Safranski: "Mit Adorno und an ihm vollzog sich eine Tragödie. Man kann schon sagen, das, was ihm da widerfahren ist, hat ihm das Herz gebrochen. Als er dann im Sommer 69 an Herzschwäche auch starb. Das Tragische war, daß wir, die 68er Bewegung, seine radikalen Analysen der Gesellschaft, daß die Gesellschaftsstruktur selber das Falsche ist, in dem wir leben, diese von ihm radikal vorangetriebene Analyse, "Es gibt kein richtiges Leben im falschen", das war damals das geflügelte Wort, daß er diese Analyse vorgelegt hatte, mit dem Bewußtsein und mit der Voraussetzung, daß es einen solchen systemischen, also aufs System bezogenen, Verhängniszusammenhang und Verblendungszusammenhang, das waren die Ausdrücke damals, das dieser Zusammenhang so dicht ist, daß man da nicht rauskommt. Man kommt nicht raus. Und er selber als der Theorievirtuose entwickelte schon sehr viel Freiheitsimpuls und realisierte sehr viele Freiheitsimpulse einfach durch die Tatsache, daß er eine Theorie darüber machte. Das war schon ein Stückchen Befreiung für ihn. Aber dieses Stück der Befreiung, das nur in der Theorie liegt, das wollten wir nicht akzeptieren, wir wollten es konkreter haben. Und das ging für Adorno nicht. Und wir nahmen seine theoretischen Impulse auf und wollten eine viel holzschnittartigere Praxis der Befreiung. Er sah nur das Schweißtuch der Theorie: Auseinanderfalten, das war schon sein Akt von Befreiung, und wir wollten mehr." Rüdiger Safranski
Rüdiger Safranski

Georg Lukács aus Budapest wollte auch mehr. Adorno warf er vor, seine Radikalität sei geradezu darauf aus, keine Folgen zu haben.
Sie logiere im "Grand Hotel Abgrund", sagte er über die Frankfurter Schule.

Lukacs
Georg Lukács
"Hier ist jetzt die Sache, wo dieser äußerste Radikalismus meiner Ansicht nach in einen Opportunismus umschlägt. Nämlich, daß nicht die Opposition gemacht wird, die heute möglich, notwendig und nützlich wäre, sondern daß man sich sub titulo einer über alles erhabenen und außerordentlich kritischen Sicht irgendetwas macht, wogegen weder Adenauer, noch Erhardt noch Kiesinger den geringsten Einwand erheben würden."
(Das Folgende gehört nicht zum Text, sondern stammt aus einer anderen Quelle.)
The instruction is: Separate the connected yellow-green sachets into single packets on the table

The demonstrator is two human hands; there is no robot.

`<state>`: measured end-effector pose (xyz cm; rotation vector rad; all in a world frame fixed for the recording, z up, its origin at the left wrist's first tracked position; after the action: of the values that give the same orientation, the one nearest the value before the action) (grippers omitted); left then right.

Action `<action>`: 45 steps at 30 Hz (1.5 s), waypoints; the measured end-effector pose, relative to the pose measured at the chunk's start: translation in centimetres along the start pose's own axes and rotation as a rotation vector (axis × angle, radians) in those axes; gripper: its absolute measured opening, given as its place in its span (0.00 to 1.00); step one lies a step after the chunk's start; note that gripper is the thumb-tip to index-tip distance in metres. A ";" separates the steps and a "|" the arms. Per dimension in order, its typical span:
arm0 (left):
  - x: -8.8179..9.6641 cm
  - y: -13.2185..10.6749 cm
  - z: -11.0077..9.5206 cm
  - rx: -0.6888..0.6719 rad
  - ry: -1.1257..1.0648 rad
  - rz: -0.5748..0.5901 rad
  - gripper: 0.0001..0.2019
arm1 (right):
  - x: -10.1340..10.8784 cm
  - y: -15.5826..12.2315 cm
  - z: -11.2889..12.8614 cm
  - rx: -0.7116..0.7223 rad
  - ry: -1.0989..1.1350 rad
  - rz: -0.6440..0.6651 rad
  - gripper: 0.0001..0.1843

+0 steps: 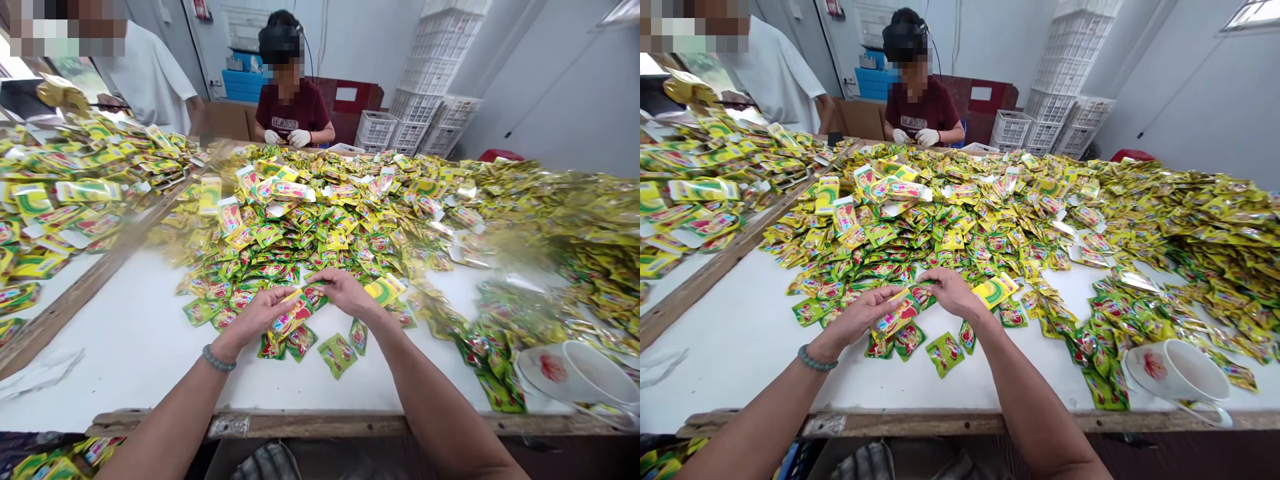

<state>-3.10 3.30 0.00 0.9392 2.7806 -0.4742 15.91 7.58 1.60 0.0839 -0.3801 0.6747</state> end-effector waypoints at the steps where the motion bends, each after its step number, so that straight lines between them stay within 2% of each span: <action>1: 0.0 0.0 0.0 0.009 -0.006 -0.017 0.30 | -0.2 0.3 0.1 0.004 -0.064 -0.028 0.09; 5: 0.0 0.0 -0.3 0.020 -0.145 -0.116 0.37 | -0.5 1.3 0.6 0.005 -0.153 -0.074 0.11; 7: 0.0 0.0 -0.6 0.011 -0.234 -0.141 0.39 | 0.4 2.0 0.9 -0.009 -0.169 -0.112 0.12; 9: 0.0 0.1 -0.8 -0.009 -0.286 -0.147 0.39 | 2.6 2.7 1.0 -0.116 -0.241 -0.279 0.16; 12: 0.2 0.2 -1.1 -0.040 -0.300 -0.157 0.37 | 6.8 3.8 0.6 -0.392 -0.466 -0.616 0.19; 13: 0.3 0.3 -1.1 -0.046 -0.297 -0.162 0.36 | 7.8 4.3 0.4 -0.462 -0.549 -0.642 0.21; 16: 0.6 0.3 -0.9 -0.048 -0.297 -0.183 0.36 | 8.9 5.7 -0.8 -0.548 -0.714 -0.531 0.25; 18: 0.7 0.4 -0.8 -0.047 -0.290 -0.203 0.36 | 8.3 5.9 -1.7 -0.511 -0.689 -0.481 0.20; 21: 0.8 0.4 -0.7 -0.045 -0.249 -0.234 0.37 | 6.9 5.0 -2.8 -0.434 -0.584 -0.469 0.06; 22: 0.9 0.4 -0.7 -0.046 -0.231 -0.247 0.37 | 6.6 4.5 -3.1 -0.410 -0.569 -0.474 0.05; 24: 0.9 0.4 -0.7 -0.052 -0.196 -0.271 0.38 | 6.0 3.3 -3.3 -0.338 -0.518 -0.507 0.10; 28: 1.1 0.3 -0.7 -0.055 -0.169 -0.288 0.38 | 5.2 0.8 -2.6 -0.119 -0.218 -0.578 0.11; 32: 1.1 0.2 -0.7 -0.032 -0.141 -0.270 0.38 | 3.4 -0.2 -1.2 0.002 -0.052 -0.513 0.09; 37: 0.9 0.1 -0.6 0.017 -0.125 -0.254 0.36 | 0.6 1.0 -2.1 -0.082 0.015 -0.310 0.04; 40: 1.1 -0.1 -0.5 0.052 -0.128 -0.303 0.38 | 0.4 0.7 -3.0 -0.139 0.005 -0.208 0.08; 41: 1.2 -0.1 -0.4 0.056 -0.117 -0.308 0.39 | 0.4 0.4 -3.0 -0.154 -0.016 -0.150 0.13; 43: 1.4 -0.1 -0.2 0.048 -0.082 -0.294 0.39 | 0.5 -0.2 -2.8 -0.201 -0.163 -0.040 0.25; 45: 1.7 0.0 0.1 0.032 -0.045 -0.287 0.38 | 0.3 -0.6 -2.2 -0.262 -0.398 0.040 0.26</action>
<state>-4.44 4.23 -0.52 0.5276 2.8857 -0.5731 17.17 7.67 -0.29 -0.0405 -0.8514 0.6416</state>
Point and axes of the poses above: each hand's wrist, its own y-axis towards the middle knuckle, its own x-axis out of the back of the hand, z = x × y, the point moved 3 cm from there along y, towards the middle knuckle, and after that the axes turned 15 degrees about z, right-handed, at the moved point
Adorno dagegen sah in dem ständigen Drängen zu revolutionärer Tat bereits den Stalinismus wieder heraufziehen.

"Was tun?"
"Ich glaube, daß gerade in dieser Voreiligkeit, des 'Was tun?', was soll ich jetzt hier unmittelbar tun, bereits ein Moment liegt, das die Erkenntnis selber sabotiert und dadurch eine wirklich vernünftige Praxis unmöglich macht. Es geht davon eine Art von Terror aus; im Grunde bedeutet diese stetige Frage: 'Was tun?', wenn man sie übersetzt, soviel wie: Du sollst Dich, Du mußt Dich jetzt hier unmittelbar, und zwar natürlich für uns entscheiden, die Gedanken, die Du über die Situation, über das objektiv Mögliche oder überhaupt über eine richtige Einrichtung der Gesellschaft beizubringen hast, das ist kalter Kaffee, sondern wenn Du nicht jetzt zu uns Dich bekennst, indem Du Dich der Praxis einreihst, dann bist Du eigentlich ein Verräter."
Theodor Adorno
Theodor Adorno

Safranski: "Dann gab es eine ganze Reihe von Vatermordszenen, aus der Distanz wird das so richtig deutlich, daß hier der Vater gemordet werden sollte, als hilflos, als lächerlich vielleicht. In Berlin gab es eine Veranstaltung, die war vielleicht die schlimmste, die ich hier auch erlebte, wo man dem Theodor Adorno mitten in einem sehr subtilen Vortrag über Iphigenie von Goethe im Audimax der FU einen aufgeblasenen Teddybär überreichte. Und das sind Formen von Vatermord, die sind ganz furchtbar. Ihn auf diese Weise lächerlich zu machen, und das, neben manchem anderen hat ihm dann auch wirklich das Herz gebrochen."